_BRIEF:_
Omit the images and retype the records verbatim.

_DATA EXCERPTS:_

———

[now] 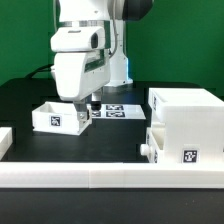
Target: Assemble drawer
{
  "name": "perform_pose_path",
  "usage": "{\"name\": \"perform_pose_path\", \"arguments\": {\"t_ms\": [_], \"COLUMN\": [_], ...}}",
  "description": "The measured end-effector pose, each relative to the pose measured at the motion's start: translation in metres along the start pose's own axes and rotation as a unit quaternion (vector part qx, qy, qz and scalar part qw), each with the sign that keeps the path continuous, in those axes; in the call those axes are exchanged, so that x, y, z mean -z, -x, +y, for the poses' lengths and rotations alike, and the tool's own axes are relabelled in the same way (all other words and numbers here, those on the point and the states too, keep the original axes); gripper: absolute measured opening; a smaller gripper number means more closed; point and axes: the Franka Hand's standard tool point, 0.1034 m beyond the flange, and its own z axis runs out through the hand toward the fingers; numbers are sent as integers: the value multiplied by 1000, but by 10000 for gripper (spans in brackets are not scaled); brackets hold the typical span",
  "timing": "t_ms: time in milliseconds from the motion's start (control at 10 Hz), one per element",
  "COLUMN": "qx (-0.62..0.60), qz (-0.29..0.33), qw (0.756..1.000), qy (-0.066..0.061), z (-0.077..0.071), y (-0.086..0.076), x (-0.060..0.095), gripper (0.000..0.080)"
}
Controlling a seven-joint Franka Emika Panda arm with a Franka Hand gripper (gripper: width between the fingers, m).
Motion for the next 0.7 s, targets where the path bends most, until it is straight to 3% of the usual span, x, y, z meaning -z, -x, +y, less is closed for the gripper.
{"name": "perform_pose_path", "arguments": {"t_ms": [300, 700], "qx": [-175, -316], "qz": [8, 13], "qw": [984, 948], "qy": [30, 21], "z": [-5, -10], "y": [23, 24], "x": [2, 2], "gripper": [649, 649]}}
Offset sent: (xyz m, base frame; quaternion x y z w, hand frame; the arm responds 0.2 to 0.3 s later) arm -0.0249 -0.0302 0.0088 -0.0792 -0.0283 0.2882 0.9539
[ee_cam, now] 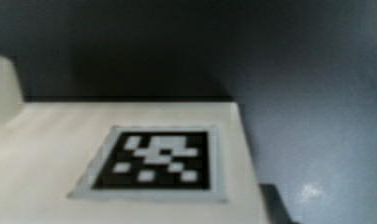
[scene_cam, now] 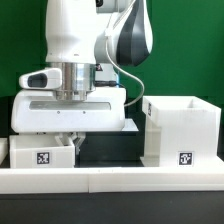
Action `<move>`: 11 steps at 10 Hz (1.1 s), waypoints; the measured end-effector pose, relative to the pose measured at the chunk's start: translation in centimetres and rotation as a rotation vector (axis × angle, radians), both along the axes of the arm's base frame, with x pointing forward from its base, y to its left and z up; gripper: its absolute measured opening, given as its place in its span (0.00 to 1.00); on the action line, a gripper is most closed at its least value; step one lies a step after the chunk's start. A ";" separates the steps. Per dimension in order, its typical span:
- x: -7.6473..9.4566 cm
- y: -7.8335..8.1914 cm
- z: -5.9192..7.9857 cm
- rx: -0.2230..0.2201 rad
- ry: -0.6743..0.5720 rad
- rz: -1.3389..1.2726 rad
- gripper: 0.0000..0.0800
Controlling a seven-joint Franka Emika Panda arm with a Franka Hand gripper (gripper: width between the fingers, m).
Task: Assemble drawer
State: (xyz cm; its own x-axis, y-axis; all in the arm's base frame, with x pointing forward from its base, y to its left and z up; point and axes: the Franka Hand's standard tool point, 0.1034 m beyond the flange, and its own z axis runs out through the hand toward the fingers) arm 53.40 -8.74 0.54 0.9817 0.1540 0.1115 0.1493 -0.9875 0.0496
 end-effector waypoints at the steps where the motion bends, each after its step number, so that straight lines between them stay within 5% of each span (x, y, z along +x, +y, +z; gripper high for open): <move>1: 0.0 0.0 0.0 0.000 0.000 0.000 0.05; 5: 0.0 0.0 0.1 0.000 0.000 0.002 0.05; 7: -0.1 0.4 1.6 -0.002 -0.013 0.050 0.05; 11: -0.1 -1.4 2.6 -0.028 -0.018 0.316 0.05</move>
Offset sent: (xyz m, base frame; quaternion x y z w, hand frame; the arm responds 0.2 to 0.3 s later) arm 0.0000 0.0000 0.0000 0.0000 0.0000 0.0000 1.0000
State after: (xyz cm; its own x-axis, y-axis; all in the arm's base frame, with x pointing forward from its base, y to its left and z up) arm 53.30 -10.18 3.18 0.8825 0.4547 0.1198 0.4477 -0.8904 0.0818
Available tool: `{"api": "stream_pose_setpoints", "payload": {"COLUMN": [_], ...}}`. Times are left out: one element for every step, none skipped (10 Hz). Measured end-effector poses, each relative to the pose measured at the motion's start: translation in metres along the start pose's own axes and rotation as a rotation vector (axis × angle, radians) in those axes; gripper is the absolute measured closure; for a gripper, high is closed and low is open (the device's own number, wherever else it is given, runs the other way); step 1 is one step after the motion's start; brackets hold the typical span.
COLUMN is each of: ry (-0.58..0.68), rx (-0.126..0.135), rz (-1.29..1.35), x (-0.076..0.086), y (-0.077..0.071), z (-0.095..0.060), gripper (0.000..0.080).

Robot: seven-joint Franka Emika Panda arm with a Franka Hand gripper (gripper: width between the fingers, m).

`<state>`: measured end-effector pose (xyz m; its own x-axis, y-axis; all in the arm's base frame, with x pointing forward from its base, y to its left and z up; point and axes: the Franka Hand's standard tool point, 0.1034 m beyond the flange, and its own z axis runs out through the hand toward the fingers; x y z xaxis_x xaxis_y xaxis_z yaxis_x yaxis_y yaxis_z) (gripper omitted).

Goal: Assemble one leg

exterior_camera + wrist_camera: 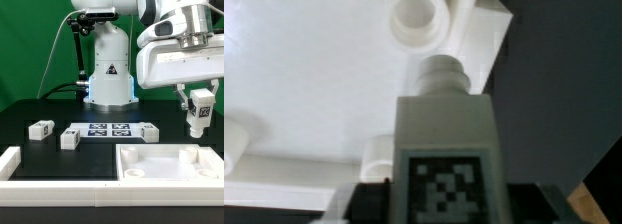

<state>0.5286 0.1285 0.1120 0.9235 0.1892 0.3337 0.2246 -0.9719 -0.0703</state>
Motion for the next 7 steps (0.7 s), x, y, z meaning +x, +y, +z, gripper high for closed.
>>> {"api": "stream_pose_setpoints", "payload": {"ry": [0.0,0.0,0.009,0.023,0.035,0.044,0.05], "rx": [0.0,0.0,-0.001,0.002,0.006,0.008,0.01], "rz": [0.0,-0.01,-0.039,-0.047,-0.047,-0.047,-0.051], "x": [0.0,0.001,0.01,0.025,0.037,0.05,0.062], "y": [0.0,0.001,0.008,0.012,0.014,0.016,0.019], "z": [0.0,0.0,0.004,0.012,0.018,0.023,0.027], "gripper": [0.0509,0.0509,0.0509,0.0509,0.0509,0.0509,0.0509]}}
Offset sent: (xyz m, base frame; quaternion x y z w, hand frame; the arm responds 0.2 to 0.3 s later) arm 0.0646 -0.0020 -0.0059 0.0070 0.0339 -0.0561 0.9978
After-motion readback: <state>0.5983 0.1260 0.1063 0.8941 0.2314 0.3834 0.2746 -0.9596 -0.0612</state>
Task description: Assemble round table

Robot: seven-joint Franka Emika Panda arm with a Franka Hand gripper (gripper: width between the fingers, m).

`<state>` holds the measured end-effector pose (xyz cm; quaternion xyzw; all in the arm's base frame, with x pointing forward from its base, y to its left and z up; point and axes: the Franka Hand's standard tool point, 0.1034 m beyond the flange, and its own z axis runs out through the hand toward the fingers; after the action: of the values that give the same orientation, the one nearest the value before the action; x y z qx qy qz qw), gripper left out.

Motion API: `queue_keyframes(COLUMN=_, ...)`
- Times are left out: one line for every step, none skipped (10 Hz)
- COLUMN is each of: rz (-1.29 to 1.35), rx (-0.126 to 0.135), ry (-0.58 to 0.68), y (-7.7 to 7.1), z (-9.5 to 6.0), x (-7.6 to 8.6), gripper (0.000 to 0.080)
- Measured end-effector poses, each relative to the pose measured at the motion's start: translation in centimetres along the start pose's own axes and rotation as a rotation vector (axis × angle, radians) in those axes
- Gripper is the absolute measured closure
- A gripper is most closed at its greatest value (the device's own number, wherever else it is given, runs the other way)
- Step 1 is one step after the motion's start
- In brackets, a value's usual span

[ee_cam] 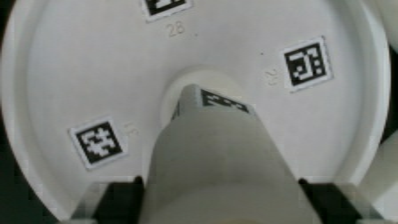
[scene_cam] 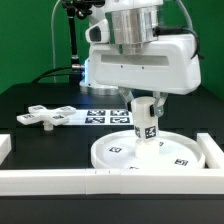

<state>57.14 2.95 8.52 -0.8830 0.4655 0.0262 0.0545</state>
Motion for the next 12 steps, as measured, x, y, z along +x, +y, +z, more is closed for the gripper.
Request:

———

_RESPONSE AREA:_
[now] 
Target: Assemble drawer
{
  "name": "perform_pose_path",
  "usage": "{\"name\": \"perform_pose_path\", \"arguments\": {\"t_ms\": [_], \"COLUMN\": [_], ...}}",
  "description": "The measured end-effector pose, each relative to the pose measured at the motion's start: translation in metres along the start pose's own axes and rotation as a unit quaternion (vector part qx, qy, qz and scalar part qw), each with the sign that keeps the path continuous, in those axes; in the call those axes are exchanged, so that x, y, z mean -z, -x, +y, for the poses' lengths and rotations alike, and the tool's own axes are relabelled in the same way (all other words and numbers here, those on the point and the states too, keep the original axes); gripper: absolute measured opening; a smaller gripper number means more closed; point and axes: the Franka Hand's standard tool point, 0.1034 m beyond the flange, and its own z axis runs out through the hand toward the fingers; numbers are sent as integers: the value multiplied by 1000, but by 10000 for gripper (spans in brackets are not scaled); brackets hold the typical span",
  "timing": "t_ms: time in milliseconds from the motion's start (control at 10 Hz), one per element",
  "COLUMN": "qx (-0.62..0.60), qz (-0.29..0.33), qw (0.756..1.000), qy (-0.066..0.061), z (-0.077..0.071), y (-0.086..0.076), x (-0.060..0.095), gripper (0.000..0.080)"
}
Controlling a seven-joint Franka Emika Panda arm with a Franka Hand gripper (gripper: width between the fingers, m).
Motion for the next 0.7 s, targets where the path bends most, until it is straight to 3% of the usual span, x, y, z meaning -z, -x, +y, less is closed for the gripper.
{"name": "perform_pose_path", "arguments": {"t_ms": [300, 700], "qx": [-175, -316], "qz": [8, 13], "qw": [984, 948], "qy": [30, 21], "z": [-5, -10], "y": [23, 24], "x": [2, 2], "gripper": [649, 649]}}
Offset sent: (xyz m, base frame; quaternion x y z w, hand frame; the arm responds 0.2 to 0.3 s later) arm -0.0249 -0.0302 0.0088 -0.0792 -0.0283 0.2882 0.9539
[ee_cam, now] 
[scene_cam, now] 
Action `<move>`: 11 steps at 10 Hz (1.1 s), waypoints; the measured end-effector pose, relative to the pose measured at the chunk's start: translation in centimetres and rotation as a rotation vector (axis × angle, radians), both along the axes of the arm's base frame, with x pointing forward from its base, y to its left and z up; gripper: its absolute measured opening, given as its place in its span (0.00 to 1.00); on the action line, a gripper is most closed at its least value; step one lies a step after the chunk's start. A ";" separates the steps. Per dimension in order, its typical span:
- x: -7.6473..9.4566 cm
- y: -7.8335..8.1914 cm
- z: -5.9192..7.9857 cm
- rx: -0.2230..0.2201 rad
- ry: -0.6743..0.5720 rad
- rz: -1.3389..1.2726 rad
- gripper: 0.0000..0.0800
Controlling a seven-joint Franka Emika Panda arm with a Franka Hand gripper (gripper: width between the fingers, m).
Task: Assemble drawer
State: (xyz cm; its own x-axis, y-axis; all in the arm's base frame, with x pointing forward from its base, y to its left and z up; point and axes: the Franka Hand's standard tool point, 0.1034 m beyond the flange, and its own z axis runs out through the hand toward the fingers) arm 53.40 -8.74 0.54 0.9817 0.1540 0.1115 0.1493 -0.9875 0.0496
 end-effector waypoints at the steps where the motion bends, each after its step number, so that straight lines between them stay within 5% of each span (x, y, z along +x, +y, +z; gripper high for open): <move>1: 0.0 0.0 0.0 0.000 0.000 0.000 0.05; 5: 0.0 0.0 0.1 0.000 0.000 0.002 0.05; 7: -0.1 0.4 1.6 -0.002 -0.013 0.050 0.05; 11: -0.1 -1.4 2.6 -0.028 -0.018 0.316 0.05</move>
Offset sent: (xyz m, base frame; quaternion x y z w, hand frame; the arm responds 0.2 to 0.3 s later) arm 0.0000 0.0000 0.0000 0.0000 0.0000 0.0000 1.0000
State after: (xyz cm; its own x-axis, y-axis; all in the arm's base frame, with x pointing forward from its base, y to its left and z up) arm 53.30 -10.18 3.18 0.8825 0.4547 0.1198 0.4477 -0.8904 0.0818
Available tool: `{"api": "stream_pose_setpoints", "payload": {"COLUMN": [_], ...}}`. Times are left out: one element for every step, none skipped (10 Hz). Measured end-effector poses, each relative to the pose measured at the motion's start: translation in metres along the start pose's own axes and rotation as a rotation vector (axis × angle, radians) in those axes; gripper is the absolute measured closure; for a gripper, high is closed and low is open (the device's own number, wherever else it is given, runs the other way); step 1 is one step after the motion's start; brackets hold the typical span.
COLUMN is each of: ry (-0.58..0.68), rx (-0.126..0.135), rz (-1.29..1.35), x (-0.076..0.086), y (-0.077..0.071), z (-0.095..0.060), gripper (0.000..0.080).

Robot: seven-joint Franka Emika Panda arm with a Franka Hand gripper (gripper: width between the fingers, m).

`<state>`: measured end-effector pose (xyz m; its own x-axis, y-axis; all in the arm's base frame, with x pointing forward from its base, y to its left and z up; point and axes: the Franka Hand's standard tool point, 0.1034 m beyond the flange, and its own z axis runs out through the hand toward the fingers; x y z xaxis_x xaxis_y xaxis_z yaxis_x yaxis_y yaxis_z) (gripper omitted).

Goal: Assemble one leg

exterior_camera + wrist_camera: 

<state>0.5286 0.1285 0.1120 0.9235 0.1892 0.3337 0.2246 -0.9719 -0.0703</state>
Motion for the next 7 steps (0.7 s), x, y, z meaning +x, +y, +z, gripper high for closed.
>>> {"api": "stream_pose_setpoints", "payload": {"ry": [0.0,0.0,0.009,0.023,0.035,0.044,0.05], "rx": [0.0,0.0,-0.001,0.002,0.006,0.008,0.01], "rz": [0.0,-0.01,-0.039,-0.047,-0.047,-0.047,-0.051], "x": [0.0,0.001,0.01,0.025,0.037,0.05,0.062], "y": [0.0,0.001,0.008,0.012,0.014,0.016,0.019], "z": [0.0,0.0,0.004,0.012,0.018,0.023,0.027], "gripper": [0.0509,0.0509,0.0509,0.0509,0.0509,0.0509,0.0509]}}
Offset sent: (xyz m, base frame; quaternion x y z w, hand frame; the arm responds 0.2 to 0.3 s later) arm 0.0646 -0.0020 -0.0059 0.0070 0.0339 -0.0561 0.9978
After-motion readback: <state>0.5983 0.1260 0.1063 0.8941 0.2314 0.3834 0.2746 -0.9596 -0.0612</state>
Task description: Assemble round table

Robot: seven-joint Franka Emika Panda arm with a Franka Hand gripper (gripper: width between the fingers, m).

`<state>` holds the measured end-effector pose (xyz cm; quaternion xyzw; all in the arm's base frame, with x pointing forward from its base, y to its left and z up; point and axes: the Franka Hand's standard tool point, 0.1034 m beyond the flange, and its own z axis runs out through the hand toward the fingers; after the action: of the values that give the same orientation, the one nearest the value before the action; x y z qx qy qz qw), gripper left out.

Motion API: `queue_keyframes(COLUMN=_, ...)`
- Times are left out: one line for every step, none skipped (10 Hz)
- COLUMN is each of: rz (-1.29 to 1.35), rx (-0.126 to 0.135), ry (-0.58 to 0.68), y (-7.7 to 7.1), z (-9.5 to 6.0), x (-7.6 to 8.6), gripper (0.000 to 0.080)
- Measured end-effector poses, each relative to the pose measured at the motion's start: translation in centimetres along the start pose's own axes and rotation as a rotation vector (axis × angle, radians) in those axes
- Gripper is the absolute measured closure
- A gripper is most closed at its greatest value (the device's own number, wherever else it is given, runs the other way)
- Step 1 is one step after the motion's start
- In brackets, a value's usual span

[ee_cam] 
[scene_cam] 

<state>57.14 2.95 8.52 -0.8830 0.4655 0.0262 0.0545</state>
Motion for the next 12 steps, as measured, x, y, z along +x, +y, +z, more is closed for the gripper.
Request:

Nothing remains to be done for this exercise.